### Data excerpt

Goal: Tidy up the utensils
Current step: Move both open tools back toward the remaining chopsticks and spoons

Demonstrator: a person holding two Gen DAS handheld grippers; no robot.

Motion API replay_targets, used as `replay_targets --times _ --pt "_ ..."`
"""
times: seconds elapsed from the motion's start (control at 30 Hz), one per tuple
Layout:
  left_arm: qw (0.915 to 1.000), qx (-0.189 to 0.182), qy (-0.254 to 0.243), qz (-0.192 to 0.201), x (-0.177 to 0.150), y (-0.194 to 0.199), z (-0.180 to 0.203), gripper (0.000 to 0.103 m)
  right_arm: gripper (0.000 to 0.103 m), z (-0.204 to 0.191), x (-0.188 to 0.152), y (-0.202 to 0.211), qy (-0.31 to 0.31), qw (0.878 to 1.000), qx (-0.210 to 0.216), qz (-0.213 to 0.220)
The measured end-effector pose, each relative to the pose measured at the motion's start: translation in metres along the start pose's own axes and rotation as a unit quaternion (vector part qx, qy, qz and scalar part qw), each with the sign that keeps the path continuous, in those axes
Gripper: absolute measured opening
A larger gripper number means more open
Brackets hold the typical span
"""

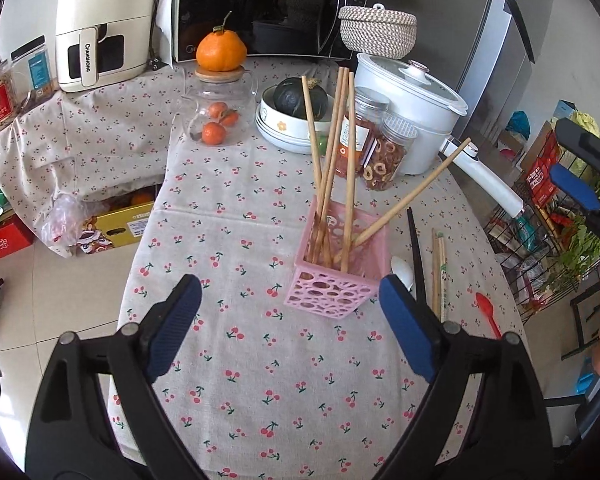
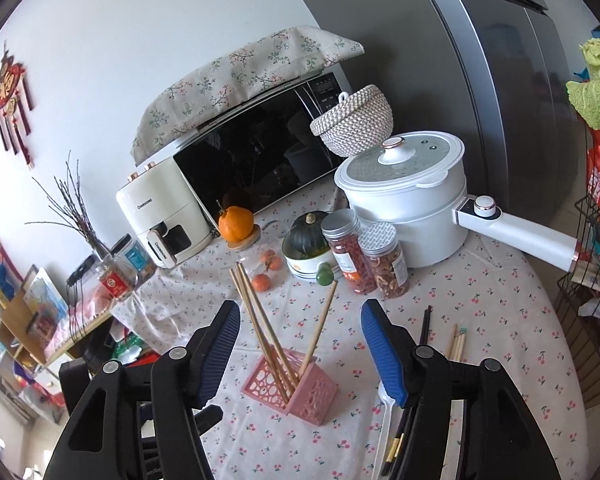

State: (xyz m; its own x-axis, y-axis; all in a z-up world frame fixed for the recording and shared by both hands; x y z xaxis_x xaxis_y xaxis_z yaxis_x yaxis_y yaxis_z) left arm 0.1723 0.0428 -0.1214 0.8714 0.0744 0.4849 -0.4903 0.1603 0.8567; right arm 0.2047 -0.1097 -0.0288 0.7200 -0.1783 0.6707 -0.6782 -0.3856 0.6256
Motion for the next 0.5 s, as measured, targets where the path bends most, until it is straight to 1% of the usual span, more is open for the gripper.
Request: replay_targets --times 0.03,0.13,0.27,0.4,0.47,0.5 --pt "1.0 -0.002 -0.001 -0.001 -0.002 0.001 0.001 0.094 0.073 0.005 -0.002 0.005 -0.004 1.0 -0.003 -0.001" --pt "0.9999 -0.006 -0.007 -0.008 -0.007 0.002 0.004 0.096 0.079 0.021 -0.009 0.015 -0.012 1.0 -0.018 -0.01" --pt "0.9996 0.004 -0.024 -0.015 -0.016 0.001 0.008 0.097 0.085 0.044 -0.024 0.025 -0.017 0.998 -0.051 -0.029" --pt "0.999 0.004 -0.033 -0.031 -0.026 -0.004 0.014 0.097 0.091 0.065 -0.042 0.031 -0.012 0.995 -0.087 -0.05" --pt "0.9986 0.003 -0.036 -0.038 -0.031 -0.007 0.019 0.097 0.095 0.076 -0.051 0.034 -0.007 0.992 -0.104 -0.064" --pt "0.9984 0.003 -0.039 -0.041 -0.034 -0.008 0.021 0.097 0.1 0.081 -0.055 0.035 -0.005 0.991 -0.112 -0.072"
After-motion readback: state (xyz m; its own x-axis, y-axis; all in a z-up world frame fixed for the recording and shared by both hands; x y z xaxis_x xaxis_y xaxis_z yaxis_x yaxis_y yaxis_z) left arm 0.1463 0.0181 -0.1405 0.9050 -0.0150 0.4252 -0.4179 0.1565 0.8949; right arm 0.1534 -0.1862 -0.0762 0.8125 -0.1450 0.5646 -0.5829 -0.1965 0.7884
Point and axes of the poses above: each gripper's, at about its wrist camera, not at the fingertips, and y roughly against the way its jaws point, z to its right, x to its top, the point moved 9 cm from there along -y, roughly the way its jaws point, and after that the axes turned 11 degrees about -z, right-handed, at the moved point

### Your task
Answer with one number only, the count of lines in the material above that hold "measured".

### Output of the exercise
3